The DMP sets out long-term planning policies to 2027 to guide what development looks like, the standards it should achieve and how the borough’s character, heritage and environment will be protected. The plan also identifies sites where new homes, businesses, shops and facilities could be built.

The DMP’s adoption follows scrutiny of the plan, including public examination sessions led by the planning inspector and various rounds of public consultation over the past three years.

The final plan includes modifications recommended by the inspector in her initial findings, which were consulted on earlier this year.

Richard Biggs, executive member for planning policy, said: “We are pleased that our development management plan has been adopted after being found sound by the planning inspector and that the changes we needed to make were limited. 

“Councillors and officers have worked extremely hard to secure a positive plan for Reigate and Banstead based on robust technical evidence. The inspector’s findings endorse our view that the DMP will deliver the housing, jobs and infrastructure the borough needs in a sustainable way, while protecting what people love about living here.”

The DMP aims to support the delivery of the council’s core strategy, which sets out the broad locations and scale of development. Together, the core strategy and DMP will replace the 2005 borough local plan.

27 September 2019
Prithvi Pandya, The Planner 


A round-up of planning news

Rise in electricity from renewable energy
Department for Business, Energy and Industrial Strategy statistics indicate that 35.5 per cent of the UK’s electricity was generated from renewables in the second quarter of the year – a rise of 3.5 per cent from the same period last year.

The department notes that “wind generation was the driving factor”. Onshore wind generation increased by 13 per cent, while offshore wind generation was 25 per cent higher than during the same period of the previous year. 
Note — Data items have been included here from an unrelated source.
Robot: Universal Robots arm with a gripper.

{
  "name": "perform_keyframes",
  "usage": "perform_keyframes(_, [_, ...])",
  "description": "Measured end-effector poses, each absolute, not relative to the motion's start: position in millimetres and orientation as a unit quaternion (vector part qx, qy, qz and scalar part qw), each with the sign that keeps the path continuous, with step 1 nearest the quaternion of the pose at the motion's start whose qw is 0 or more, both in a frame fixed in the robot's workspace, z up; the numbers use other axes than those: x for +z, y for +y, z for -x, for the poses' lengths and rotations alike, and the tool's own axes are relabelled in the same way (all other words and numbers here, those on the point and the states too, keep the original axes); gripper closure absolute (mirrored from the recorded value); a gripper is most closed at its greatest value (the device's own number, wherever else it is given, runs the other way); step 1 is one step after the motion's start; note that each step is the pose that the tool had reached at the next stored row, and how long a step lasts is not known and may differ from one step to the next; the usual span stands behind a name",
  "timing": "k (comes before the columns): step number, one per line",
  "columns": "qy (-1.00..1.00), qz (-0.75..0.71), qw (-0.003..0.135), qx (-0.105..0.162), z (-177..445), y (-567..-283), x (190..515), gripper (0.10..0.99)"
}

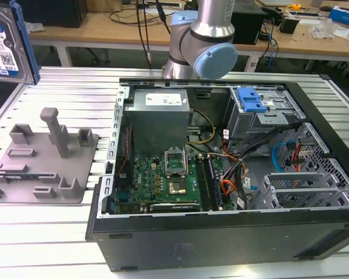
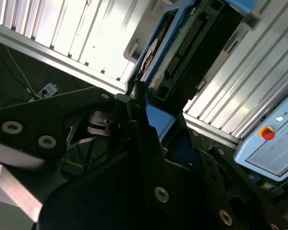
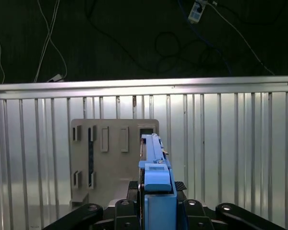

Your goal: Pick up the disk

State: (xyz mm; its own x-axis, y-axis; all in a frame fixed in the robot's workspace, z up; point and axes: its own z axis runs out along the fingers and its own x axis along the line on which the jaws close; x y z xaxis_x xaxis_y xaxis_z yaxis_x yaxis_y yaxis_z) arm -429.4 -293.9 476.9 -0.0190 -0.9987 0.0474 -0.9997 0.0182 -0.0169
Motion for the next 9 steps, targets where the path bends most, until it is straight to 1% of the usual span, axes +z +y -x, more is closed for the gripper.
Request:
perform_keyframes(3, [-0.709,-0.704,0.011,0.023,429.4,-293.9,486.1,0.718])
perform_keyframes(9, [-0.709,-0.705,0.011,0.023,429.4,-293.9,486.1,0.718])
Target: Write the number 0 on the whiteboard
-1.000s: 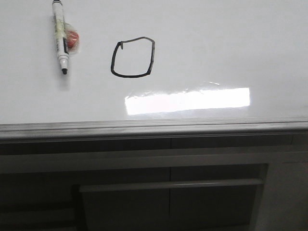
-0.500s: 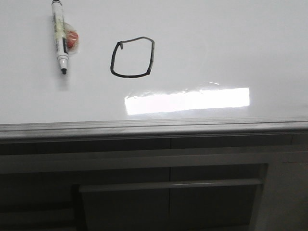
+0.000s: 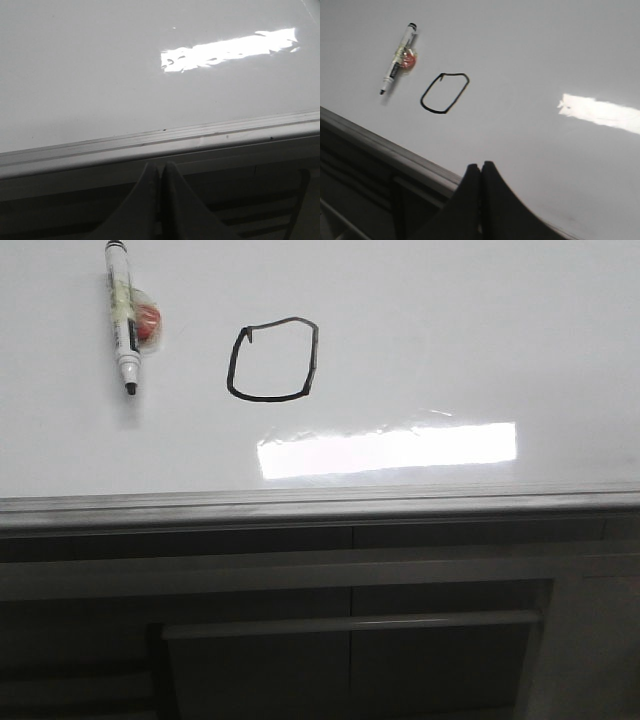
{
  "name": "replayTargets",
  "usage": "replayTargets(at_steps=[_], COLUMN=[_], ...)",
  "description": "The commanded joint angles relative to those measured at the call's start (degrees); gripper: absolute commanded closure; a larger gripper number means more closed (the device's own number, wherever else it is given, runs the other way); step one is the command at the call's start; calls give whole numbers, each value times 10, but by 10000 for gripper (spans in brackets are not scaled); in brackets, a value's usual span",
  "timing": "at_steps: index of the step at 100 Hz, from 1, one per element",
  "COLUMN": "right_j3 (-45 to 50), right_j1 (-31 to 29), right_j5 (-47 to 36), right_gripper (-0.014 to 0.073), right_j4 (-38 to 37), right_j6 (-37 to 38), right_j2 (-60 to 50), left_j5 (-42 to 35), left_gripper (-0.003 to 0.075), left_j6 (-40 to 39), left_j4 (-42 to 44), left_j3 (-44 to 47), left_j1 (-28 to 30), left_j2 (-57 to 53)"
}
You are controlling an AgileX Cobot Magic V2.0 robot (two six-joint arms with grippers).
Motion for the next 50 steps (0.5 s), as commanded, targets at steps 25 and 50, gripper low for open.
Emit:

Portland House extension approved
Westminster City Council has granted detailed planning permission for the “repositioning and revitalising” of Portland House in Victoria, London.

Plans will see existing office space refurbished and the outside façade refreshed. A 15-storey extension will be built on the west wing of the existing building.

The building was designed and completed in 1962 by Howard Fairburn and Partners. It will be regenerated by Gensler.
 
Application submitted for mental clinic in York
Schoen Clinic has submitted plans for a £13 million facility to treat mental health patients at The Retreat, York.

Plans include 3,500 square metres of floor space within a three-storey building, built on 2.46-acre site. It will have 46 beds.

Reflecting the heritage of the area, local materials including brick and York stone will be used for the development, while the structure has been adapted to protect nearby trees.

The specialised facility would primarily serve the local community and expand the two existing services.
 
Edinburgh launches legal challenge over marina plans
The City of Edinburgh Council has said it will take legal action over the Scottish Government’s decision to approve the extension of the masterplan for Edinburgh Marina.

Ministers have recently overturned three separate planning rejections from the council, including proposals for 100 apartments known as The Moorings.

The council confirmed with Scottish Construction Now that it has begun court action.

Edinburgh Marina Holdings told the outlet that it is surprised that the council is taking the decision to court.